Memorandum of Conversation, by the Chief of the Division of Western European Affairs (Culbertson)
The Spanish Ambassador telephoned me at my home yesterday to say that he was under urgent instructions to deliver a note31 to the United States Government that day. He wanted to see the Secretary and I told him I doubted whether that would be possible. I arranged, therefore, to come in town to see the Ambassador. He first gave me the attached note in Spanish and what he called a free translation. I glanced through the translation but made no comment.

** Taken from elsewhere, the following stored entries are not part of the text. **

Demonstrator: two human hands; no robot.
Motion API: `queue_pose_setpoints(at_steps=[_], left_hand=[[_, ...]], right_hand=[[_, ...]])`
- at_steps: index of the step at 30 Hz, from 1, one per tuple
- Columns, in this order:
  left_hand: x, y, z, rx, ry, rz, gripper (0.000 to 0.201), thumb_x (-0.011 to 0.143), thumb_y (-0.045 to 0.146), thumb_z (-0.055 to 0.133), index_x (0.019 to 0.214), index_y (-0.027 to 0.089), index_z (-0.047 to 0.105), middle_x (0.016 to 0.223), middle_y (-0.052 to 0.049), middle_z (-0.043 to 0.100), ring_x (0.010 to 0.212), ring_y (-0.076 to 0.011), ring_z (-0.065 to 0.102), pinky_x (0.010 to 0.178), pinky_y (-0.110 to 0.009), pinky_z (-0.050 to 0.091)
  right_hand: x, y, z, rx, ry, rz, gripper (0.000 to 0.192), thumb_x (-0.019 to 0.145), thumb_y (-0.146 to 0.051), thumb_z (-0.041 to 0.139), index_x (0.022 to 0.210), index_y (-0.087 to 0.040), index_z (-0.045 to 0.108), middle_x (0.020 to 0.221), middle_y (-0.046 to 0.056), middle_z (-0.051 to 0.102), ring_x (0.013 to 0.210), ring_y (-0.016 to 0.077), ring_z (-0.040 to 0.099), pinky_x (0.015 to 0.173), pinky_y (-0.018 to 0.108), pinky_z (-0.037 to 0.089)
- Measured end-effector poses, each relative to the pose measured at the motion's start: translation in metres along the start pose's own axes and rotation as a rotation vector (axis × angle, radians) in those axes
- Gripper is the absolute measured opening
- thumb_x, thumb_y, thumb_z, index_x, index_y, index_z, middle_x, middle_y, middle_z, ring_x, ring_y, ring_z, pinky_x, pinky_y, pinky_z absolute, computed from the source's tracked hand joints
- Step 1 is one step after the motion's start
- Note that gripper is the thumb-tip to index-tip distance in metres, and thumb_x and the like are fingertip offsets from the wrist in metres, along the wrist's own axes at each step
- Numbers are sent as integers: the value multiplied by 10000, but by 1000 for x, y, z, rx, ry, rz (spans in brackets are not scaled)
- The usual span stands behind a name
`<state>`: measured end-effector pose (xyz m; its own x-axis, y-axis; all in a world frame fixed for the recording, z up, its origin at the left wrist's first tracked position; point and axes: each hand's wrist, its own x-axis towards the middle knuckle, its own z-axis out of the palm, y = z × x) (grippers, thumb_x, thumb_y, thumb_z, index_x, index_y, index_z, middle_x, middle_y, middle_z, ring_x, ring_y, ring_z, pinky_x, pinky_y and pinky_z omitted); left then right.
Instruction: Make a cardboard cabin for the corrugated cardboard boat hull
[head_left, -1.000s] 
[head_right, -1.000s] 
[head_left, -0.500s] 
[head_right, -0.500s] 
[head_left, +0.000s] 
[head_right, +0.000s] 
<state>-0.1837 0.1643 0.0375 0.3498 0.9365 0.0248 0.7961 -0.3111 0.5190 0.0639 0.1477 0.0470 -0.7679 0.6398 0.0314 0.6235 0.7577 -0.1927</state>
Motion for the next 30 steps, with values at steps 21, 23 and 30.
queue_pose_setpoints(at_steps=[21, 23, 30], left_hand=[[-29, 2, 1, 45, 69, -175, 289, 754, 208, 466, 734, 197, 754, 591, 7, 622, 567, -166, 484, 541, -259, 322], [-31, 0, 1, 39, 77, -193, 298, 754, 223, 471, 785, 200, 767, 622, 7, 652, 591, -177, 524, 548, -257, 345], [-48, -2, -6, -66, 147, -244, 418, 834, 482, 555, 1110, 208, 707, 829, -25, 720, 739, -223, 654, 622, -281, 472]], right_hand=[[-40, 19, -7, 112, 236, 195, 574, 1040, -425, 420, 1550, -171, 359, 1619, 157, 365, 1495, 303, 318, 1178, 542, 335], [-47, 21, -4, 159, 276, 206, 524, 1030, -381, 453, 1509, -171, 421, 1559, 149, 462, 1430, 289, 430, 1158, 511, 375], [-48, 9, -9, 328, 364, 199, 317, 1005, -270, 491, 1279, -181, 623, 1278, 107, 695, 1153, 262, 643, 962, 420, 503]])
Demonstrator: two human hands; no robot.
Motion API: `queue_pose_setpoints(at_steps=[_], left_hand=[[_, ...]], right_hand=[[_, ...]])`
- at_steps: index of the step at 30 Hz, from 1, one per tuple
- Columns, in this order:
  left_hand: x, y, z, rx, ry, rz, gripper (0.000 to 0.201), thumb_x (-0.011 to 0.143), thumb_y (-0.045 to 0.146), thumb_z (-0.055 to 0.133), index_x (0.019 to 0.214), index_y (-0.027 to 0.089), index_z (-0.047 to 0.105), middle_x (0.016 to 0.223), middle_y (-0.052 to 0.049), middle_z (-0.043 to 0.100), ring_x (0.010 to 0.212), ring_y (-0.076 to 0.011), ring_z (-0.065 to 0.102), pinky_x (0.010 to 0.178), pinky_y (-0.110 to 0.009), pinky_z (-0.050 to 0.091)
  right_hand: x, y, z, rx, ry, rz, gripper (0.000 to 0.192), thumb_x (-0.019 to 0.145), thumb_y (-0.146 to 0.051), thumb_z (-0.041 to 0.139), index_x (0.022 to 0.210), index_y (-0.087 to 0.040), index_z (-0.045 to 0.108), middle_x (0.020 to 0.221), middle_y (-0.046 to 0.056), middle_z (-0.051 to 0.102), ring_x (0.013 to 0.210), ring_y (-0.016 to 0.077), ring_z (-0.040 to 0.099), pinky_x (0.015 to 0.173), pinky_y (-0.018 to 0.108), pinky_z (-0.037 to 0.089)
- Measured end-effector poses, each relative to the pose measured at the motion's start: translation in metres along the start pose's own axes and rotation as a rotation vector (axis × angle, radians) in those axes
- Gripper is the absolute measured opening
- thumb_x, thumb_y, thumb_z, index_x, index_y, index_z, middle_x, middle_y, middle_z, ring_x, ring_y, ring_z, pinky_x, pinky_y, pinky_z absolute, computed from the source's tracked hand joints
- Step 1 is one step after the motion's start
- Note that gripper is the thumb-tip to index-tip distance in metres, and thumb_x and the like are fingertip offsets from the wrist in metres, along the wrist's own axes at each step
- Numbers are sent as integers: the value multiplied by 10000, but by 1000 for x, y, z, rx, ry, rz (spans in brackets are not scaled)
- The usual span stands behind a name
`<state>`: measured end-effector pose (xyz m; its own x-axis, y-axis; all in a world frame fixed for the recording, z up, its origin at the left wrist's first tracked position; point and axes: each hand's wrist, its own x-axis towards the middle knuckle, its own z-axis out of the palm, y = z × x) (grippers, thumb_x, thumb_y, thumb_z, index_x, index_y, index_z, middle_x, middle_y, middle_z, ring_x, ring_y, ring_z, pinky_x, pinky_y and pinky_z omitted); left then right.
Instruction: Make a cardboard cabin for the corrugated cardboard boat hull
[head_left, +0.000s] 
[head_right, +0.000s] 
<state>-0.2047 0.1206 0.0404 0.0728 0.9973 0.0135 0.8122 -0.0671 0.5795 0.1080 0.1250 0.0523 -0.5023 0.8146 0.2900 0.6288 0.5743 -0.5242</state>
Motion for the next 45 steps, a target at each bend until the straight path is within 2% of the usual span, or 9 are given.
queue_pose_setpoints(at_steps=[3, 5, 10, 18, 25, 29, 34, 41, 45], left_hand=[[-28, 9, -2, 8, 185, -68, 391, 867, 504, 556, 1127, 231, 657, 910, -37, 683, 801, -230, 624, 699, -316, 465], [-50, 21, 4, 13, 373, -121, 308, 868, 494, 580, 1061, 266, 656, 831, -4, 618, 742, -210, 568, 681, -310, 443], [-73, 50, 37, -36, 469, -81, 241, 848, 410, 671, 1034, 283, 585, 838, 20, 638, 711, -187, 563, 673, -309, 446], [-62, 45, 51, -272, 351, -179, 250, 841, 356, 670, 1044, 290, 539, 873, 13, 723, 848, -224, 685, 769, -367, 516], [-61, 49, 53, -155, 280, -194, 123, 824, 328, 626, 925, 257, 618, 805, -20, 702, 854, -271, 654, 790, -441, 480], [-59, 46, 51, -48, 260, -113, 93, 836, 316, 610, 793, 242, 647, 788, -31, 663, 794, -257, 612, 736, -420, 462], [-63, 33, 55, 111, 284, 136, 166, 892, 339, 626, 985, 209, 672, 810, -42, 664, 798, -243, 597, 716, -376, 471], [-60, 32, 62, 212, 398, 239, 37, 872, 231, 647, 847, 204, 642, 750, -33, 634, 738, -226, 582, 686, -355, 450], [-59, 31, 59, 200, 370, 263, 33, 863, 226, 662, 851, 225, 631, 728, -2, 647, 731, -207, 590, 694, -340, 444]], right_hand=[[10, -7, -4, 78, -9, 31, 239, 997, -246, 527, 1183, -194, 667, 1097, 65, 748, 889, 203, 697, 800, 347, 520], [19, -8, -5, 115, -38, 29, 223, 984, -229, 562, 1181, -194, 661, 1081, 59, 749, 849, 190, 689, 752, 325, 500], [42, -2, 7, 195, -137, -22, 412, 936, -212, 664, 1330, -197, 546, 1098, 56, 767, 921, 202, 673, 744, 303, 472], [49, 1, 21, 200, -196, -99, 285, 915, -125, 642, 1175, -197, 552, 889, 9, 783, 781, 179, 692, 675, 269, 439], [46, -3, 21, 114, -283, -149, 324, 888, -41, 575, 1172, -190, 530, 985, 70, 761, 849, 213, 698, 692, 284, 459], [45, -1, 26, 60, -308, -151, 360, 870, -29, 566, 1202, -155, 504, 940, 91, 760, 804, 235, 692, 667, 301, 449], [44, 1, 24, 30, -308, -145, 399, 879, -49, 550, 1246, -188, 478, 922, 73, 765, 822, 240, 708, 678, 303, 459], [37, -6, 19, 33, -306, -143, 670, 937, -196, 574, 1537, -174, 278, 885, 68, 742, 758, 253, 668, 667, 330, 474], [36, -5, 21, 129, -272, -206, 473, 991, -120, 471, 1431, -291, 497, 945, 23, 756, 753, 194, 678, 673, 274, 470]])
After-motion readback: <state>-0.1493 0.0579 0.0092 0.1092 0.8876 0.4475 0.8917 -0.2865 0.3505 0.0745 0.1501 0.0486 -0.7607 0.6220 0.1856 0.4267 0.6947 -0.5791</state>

The Ambassador then went into some detail in discussing the situation in Spain, referring from time to time to some brief notes he had. Basically he is concerned about the possibility of Communist developments in Spain. He feels that if an interim group came into control they would have in Spain a situation almost identical with that existing in 1936, his point being that the Republican groups in control in 1936 were moderate, but as the Republic progressed the Communists obtained more and more control.
Cárdenas is convinced that if let alone Spain could and would work out her own destiny, but as a result of all this pressure that is being exerted, which he feels comes almost entirely from the Communists, there is strong probability that Spain will be thrown into revolution and eventually come into control of the Communists.
He also handed me other documents32 which I believe are merely the texts of statements issued in Madrid. Still another document was one issued by the Embassy entitled “Who was Cristino Garcia?”.